■ AIM OF THE EXERCISE
Your answer is a copy of every line in the records where "Coordinates" appears.

(Records from a data source)
_ _ _ _
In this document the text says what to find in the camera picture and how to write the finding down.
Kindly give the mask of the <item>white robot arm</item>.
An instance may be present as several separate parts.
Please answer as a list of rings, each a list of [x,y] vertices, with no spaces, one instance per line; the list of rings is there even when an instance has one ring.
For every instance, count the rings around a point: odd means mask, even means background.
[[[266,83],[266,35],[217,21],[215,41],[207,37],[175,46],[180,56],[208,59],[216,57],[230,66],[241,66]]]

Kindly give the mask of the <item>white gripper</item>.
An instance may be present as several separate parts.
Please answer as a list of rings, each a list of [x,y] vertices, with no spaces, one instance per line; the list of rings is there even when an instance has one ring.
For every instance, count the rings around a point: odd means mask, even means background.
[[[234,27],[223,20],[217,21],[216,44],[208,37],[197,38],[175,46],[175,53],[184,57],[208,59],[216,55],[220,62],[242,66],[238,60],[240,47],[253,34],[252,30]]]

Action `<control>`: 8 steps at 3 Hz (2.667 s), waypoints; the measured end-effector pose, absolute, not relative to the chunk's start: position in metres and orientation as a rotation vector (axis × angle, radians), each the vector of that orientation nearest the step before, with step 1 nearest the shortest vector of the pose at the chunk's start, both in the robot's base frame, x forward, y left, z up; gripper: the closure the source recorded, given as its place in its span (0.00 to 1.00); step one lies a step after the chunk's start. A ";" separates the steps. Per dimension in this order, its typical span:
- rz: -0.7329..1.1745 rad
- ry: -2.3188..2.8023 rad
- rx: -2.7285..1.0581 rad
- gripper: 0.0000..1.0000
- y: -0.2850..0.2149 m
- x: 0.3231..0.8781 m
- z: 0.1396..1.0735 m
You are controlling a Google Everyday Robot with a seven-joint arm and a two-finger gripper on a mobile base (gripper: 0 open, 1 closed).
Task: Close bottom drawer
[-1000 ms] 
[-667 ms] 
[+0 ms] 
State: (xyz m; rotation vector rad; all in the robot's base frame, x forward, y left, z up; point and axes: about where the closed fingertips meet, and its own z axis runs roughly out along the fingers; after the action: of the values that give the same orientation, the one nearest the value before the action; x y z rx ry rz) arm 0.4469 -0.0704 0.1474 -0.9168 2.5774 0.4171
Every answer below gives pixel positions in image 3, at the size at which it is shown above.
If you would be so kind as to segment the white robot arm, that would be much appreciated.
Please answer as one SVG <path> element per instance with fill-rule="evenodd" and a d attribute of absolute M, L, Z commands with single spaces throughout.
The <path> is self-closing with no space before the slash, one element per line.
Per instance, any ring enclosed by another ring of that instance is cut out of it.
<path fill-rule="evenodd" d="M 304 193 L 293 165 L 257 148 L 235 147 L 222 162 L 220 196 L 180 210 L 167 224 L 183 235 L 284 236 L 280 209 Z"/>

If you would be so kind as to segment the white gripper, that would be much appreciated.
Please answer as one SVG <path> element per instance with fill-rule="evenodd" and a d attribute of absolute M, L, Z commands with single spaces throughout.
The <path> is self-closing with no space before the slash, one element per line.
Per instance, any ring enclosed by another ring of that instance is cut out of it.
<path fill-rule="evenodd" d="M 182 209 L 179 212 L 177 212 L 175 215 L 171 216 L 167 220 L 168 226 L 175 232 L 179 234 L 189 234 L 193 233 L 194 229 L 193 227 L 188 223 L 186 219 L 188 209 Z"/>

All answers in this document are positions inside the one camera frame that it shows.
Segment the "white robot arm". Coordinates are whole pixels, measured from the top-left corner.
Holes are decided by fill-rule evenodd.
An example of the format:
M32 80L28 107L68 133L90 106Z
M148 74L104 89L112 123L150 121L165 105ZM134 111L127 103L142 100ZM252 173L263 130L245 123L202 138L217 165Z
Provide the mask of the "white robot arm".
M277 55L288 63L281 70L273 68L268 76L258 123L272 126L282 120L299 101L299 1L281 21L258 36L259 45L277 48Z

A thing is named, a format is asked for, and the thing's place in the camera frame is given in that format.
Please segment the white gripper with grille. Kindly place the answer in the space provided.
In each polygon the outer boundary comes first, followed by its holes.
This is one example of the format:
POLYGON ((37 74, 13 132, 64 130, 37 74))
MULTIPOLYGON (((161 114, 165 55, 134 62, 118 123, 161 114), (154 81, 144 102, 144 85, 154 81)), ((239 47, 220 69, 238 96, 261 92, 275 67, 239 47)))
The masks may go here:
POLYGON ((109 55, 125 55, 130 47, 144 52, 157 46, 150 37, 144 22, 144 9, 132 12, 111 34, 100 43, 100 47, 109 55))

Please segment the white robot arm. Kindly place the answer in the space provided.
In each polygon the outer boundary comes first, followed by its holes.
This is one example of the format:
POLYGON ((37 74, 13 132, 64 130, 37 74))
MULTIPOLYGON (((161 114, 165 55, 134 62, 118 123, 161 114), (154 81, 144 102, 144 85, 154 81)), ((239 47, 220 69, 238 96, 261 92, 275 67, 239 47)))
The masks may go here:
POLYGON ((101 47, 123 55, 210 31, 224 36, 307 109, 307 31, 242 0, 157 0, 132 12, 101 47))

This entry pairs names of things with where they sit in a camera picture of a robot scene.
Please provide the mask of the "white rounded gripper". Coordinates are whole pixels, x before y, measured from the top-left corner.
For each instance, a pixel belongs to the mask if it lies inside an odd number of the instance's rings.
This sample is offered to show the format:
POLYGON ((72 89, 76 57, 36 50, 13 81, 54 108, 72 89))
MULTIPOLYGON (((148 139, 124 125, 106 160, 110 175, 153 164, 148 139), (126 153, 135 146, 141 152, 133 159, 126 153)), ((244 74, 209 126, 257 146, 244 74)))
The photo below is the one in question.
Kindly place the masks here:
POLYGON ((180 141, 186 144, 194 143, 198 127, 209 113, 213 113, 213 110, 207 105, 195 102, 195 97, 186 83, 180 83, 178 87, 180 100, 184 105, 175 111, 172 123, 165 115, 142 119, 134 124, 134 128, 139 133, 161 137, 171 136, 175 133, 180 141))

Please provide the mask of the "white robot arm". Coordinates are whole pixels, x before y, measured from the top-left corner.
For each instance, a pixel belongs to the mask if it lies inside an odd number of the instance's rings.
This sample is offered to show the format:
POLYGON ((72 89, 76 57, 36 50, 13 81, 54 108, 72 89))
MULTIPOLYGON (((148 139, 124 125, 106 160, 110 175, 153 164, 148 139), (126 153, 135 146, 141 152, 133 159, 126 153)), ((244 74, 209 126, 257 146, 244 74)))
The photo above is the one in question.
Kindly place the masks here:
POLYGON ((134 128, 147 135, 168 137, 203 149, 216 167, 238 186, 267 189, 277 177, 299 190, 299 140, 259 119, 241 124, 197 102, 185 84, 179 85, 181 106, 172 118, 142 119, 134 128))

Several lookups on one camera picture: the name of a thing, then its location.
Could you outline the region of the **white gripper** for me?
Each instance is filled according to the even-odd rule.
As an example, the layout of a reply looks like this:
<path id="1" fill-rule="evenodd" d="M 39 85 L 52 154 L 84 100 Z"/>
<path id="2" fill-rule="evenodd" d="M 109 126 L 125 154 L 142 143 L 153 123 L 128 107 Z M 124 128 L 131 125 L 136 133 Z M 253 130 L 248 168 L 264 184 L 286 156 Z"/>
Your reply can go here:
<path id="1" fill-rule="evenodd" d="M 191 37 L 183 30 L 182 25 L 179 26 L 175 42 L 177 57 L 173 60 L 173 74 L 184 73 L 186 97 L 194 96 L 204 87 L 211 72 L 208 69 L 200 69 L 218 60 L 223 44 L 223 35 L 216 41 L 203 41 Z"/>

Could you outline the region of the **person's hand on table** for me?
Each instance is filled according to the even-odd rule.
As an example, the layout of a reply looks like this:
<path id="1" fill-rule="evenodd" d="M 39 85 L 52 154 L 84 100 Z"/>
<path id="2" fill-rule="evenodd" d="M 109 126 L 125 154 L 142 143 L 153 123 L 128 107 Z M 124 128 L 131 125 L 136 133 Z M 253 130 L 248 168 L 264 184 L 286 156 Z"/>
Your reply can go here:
_ _ _ _
■ SOLUTION
Segment the "white robot arm". Coordinates are whole pixels, measured from the top-left corner.
Please provide the mask of the "white rounded gripper". Coordinates are whole pixels, x before y, measured from the top-left corner.
Please provide the mask of the "white robot arm". Coordinates are whole pixels, x before y, measured from the top-left corner.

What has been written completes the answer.